Ben Lorica: All right, so we’re here with many of the people who built some of our most favorite tools, and they are all on the front lines of building agents. I think I’m going to start on a positive note and have them comment on the things they’re seeing that are working. Starting with Samuel at the far end here: what are some architectural patterns or agents that you’ve seen in the wild that really impress you, and what are some of the key lessons from them?
Samuel Colvin: I get to go first and I get to use the really easy one, which is obviously coding agents are working much better than I think anyone would have predicted at the beginning of this year. I said I would get this in as a hobby horse and I’m getting it in right at the beginning: I think one of the things they absolutely love is type safety. No one would start a project in JavaScript today if you were building JavaScript/TypeScript; you would always start with TypeScript. I think type safety is equally important, maybe even more important, in Python, and it’s particularly important for coding agents. The problem is it’s agents all the way down, right? So you start with using a coding agent to build something with an agent framework. If that agent framework is type-safe, you’re going to have a way more successful time than if you’re trying to use an unsafe library.
Aparna Dhinakaran: Awesome. Hey everyone.

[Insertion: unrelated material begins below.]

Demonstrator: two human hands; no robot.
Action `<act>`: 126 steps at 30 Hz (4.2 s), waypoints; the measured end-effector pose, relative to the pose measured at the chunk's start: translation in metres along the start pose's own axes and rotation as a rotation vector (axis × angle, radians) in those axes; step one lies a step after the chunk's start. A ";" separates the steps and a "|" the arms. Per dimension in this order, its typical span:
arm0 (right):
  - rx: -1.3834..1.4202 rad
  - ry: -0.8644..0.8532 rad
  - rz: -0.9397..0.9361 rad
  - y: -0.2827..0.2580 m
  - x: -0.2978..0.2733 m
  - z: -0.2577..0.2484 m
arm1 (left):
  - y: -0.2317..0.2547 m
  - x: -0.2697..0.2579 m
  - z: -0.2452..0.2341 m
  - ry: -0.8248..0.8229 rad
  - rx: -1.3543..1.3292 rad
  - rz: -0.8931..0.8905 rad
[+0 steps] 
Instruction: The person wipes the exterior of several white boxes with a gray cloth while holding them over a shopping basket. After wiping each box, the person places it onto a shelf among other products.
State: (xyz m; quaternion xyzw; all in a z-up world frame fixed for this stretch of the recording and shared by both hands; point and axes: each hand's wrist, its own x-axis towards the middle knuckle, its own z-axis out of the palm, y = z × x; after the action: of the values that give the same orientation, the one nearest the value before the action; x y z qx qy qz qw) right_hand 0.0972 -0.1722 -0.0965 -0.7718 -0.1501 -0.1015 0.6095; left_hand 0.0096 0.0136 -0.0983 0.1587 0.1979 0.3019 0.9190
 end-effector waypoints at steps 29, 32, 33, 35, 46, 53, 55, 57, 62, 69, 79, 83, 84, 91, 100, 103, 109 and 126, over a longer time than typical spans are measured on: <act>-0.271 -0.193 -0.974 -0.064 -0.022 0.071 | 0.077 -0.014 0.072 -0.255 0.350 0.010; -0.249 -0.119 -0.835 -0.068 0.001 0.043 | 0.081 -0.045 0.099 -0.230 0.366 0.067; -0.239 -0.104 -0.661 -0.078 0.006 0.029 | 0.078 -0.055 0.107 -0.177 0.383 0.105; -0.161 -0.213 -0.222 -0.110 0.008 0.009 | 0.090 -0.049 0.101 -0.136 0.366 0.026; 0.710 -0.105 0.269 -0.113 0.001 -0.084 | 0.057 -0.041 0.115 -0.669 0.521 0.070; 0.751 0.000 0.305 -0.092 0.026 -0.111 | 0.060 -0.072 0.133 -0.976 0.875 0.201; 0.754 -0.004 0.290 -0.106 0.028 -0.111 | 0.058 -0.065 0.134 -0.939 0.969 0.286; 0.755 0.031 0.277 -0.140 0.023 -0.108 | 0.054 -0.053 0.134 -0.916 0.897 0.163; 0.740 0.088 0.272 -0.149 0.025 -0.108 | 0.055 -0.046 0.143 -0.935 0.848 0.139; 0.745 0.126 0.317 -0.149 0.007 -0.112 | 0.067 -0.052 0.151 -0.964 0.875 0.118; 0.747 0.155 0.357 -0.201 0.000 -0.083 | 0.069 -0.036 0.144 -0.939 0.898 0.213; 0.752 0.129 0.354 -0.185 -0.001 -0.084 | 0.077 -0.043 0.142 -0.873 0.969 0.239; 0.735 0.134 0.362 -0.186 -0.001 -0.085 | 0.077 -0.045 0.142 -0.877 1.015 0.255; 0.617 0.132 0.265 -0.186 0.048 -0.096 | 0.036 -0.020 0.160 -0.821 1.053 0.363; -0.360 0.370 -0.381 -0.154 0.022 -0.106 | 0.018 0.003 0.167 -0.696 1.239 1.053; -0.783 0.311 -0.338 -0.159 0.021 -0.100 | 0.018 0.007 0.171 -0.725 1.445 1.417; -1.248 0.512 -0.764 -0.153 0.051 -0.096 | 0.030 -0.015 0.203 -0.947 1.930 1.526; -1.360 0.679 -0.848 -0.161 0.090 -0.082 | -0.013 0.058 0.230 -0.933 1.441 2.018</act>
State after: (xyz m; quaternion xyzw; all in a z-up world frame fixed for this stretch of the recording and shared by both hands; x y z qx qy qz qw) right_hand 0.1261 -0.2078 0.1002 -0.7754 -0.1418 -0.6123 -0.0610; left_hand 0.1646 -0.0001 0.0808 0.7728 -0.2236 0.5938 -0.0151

I mean, probably biased here, but one of the architectural patterns I’ve been seeing work really well is that teams who use evals are the only teams I see with agents that actually work. We’ll talk about the coding agent hot takes, but I don’t see a single team that doesn’t use evals if they’re serious about building an agent today. So it’s absolutely important and critical to getting your agent to work.
Adam Jones: Things that I’ve seen work really well are where you’re not an AI team trying to shove AI somewhere, but you are a product team trying to add value to customers. Where you are looking at your users, asking them what problems they have, and solving that with AI. Not saying, “Oh, AI is the solution, what problems can we bash? What nails do we have that we can hit with this hammer?” It’s actually: what problems do we need to solve? And then working backwards.
Jerry Liu: I totally agree with Adam’s point. I think the best teams can translate a business process into some sort of agentic workflow in a carefully crafted manner to make it actually work. Besides that, I think the method of providing context to any sort of agent has solidified a lot in the past year or so. I mean, there’s MCP, right? There’s also the Claude skills.md. There are a few different ways to both pass values through an API call or through some of the flexibility of the CLI; you could just dynamically load unstructured text and reason over that. So I think that’s super exciting. I know we’re going to talk about what’s not going to work in the next question, so I’ll save my thoughts. But in terms of context, there’s a ton of stuff there. Like every SaaS vendor out there has an MCP server these days. There are a lot of new techniques around retrieval and how do you process and structure unstructured data. So I do think we’ve made quite a big, uh, some strides there.
Ben Lorica: I’ll just open it up to anyone here. Multi-agents: when should people go multi-agents and when should they avoid it?
Samuel Colvin: I’ll go, cause I have a strong opinion on this. First of all, I would say there are three definitions of an agent that are prevalent. Amongst AI people, it is an LLM calling tools in a loop. Amongst engineers, it is something you can put in a microservice. And amongst business people, it’s something that you can replace a human with. If you ignore the business one and talk about the other two, at the beginning of this year, we thought our microservice would have one agent inside it. I think now, although we’re still in the year of the agent, we’re now in the year of multiple different agents. So if you go and build a deep research agent and you do it sensibly, you end up with five or six, maybe more individual agents that make up that thing that might also be called an agent. I don’t think we need some special framework in general to connect them together. We can call agents within tool calls. We can get a result back from an agent which is structured and then call another agent with it. We don’t need to reinvent the wheel. It’s still just composability, which we’ve had in software forever.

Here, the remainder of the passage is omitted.